Every line of the listing should be repeated exactly.

* * * * *

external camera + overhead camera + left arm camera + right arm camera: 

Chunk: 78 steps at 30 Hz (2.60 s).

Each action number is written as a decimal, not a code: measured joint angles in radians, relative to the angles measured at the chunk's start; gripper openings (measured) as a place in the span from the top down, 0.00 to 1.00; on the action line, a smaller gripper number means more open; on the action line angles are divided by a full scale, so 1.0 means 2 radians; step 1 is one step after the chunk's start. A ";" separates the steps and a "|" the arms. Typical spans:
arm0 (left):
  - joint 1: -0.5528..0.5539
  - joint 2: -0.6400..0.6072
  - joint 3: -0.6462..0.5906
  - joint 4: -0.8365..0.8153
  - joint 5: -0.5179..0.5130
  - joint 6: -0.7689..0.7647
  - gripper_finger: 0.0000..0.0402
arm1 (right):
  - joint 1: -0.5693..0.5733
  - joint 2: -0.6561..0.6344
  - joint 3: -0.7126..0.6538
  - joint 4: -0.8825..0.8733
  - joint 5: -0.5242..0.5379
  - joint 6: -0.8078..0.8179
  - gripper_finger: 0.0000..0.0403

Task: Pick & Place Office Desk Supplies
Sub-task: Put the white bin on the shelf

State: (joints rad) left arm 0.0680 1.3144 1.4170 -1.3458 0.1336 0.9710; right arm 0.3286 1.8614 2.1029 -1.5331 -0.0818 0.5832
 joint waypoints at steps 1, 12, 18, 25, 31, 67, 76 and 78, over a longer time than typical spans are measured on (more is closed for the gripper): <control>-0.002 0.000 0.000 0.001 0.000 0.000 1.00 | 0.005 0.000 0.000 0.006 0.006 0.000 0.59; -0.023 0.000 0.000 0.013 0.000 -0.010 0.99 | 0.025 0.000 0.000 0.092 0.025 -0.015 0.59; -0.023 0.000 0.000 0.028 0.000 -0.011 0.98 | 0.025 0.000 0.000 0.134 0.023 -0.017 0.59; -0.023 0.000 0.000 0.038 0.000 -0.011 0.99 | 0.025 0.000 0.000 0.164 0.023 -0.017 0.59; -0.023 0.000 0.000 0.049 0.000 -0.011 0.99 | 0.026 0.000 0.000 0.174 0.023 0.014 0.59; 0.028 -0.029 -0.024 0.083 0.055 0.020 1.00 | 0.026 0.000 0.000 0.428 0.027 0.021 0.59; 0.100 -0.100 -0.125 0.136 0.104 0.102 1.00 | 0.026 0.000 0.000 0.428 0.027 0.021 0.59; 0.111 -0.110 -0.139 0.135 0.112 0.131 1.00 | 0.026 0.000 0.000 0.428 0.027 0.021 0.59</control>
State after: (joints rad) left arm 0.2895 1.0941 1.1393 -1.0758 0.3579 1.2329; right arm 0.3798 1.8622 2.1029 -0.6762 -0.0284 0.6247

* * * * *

Response below »
external camera + overhead camera + left arm camera + right arm camera: 

Chunk: 78 steps at 30 Hz (2.60 s).

Each action number is written as a decimal, not a code: measured joint angles in radians, relative to the angles measured at the chunk's start; gripper openings (measured) as a place in the span from the top down, 0.00 to 1.00; on the action line, a smaller gripper number means more open; on the action line angles are divided by a full scale, so 1.0 means 2 radians; step 1 is one step after the chunk's start. A ";" separates the steps and a "|" the arms. Typical spans:
arm0 (left):
  - joint 1: -0.5528..0.5539
  - joint 2: -0.6400..0.6072
  - joint 3: -0.6462..0.5906
  - joint 4: -0.8365..0.8153
  - joint 5: -0.5179..0.5130
  - joint 6: -0.7689..0.7647
  - gripper_finger: 0.0000..0.0402
arm1 (right):
  - joint 1: -0.5693..0.5733
  - joint 2: -0.6561..0.6344
  - joint 3: -0.7126..0.6538
  - joint 4: -0.8825..0.8733
  - joint 5: -0.5242..0.5379
  - joint 6: -0.8078..0.8179
  - gripper_finger: 0.0000..0.0403

Task: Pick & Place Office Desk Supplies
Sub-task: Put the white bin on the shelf

State: (joints rad) left arm 0.0680 1.3144 1.4170 -1.3458 0.1336 0.9710; right arm 0.3286 1.8614 2.1029 -1.5331 -0.0818 0.5832
 joint waypoints at steps 1, 12, 18, 25, 31, 67, 76 and 78, over a longer time than typical spans are measured on (more is closed for the gripper): <control>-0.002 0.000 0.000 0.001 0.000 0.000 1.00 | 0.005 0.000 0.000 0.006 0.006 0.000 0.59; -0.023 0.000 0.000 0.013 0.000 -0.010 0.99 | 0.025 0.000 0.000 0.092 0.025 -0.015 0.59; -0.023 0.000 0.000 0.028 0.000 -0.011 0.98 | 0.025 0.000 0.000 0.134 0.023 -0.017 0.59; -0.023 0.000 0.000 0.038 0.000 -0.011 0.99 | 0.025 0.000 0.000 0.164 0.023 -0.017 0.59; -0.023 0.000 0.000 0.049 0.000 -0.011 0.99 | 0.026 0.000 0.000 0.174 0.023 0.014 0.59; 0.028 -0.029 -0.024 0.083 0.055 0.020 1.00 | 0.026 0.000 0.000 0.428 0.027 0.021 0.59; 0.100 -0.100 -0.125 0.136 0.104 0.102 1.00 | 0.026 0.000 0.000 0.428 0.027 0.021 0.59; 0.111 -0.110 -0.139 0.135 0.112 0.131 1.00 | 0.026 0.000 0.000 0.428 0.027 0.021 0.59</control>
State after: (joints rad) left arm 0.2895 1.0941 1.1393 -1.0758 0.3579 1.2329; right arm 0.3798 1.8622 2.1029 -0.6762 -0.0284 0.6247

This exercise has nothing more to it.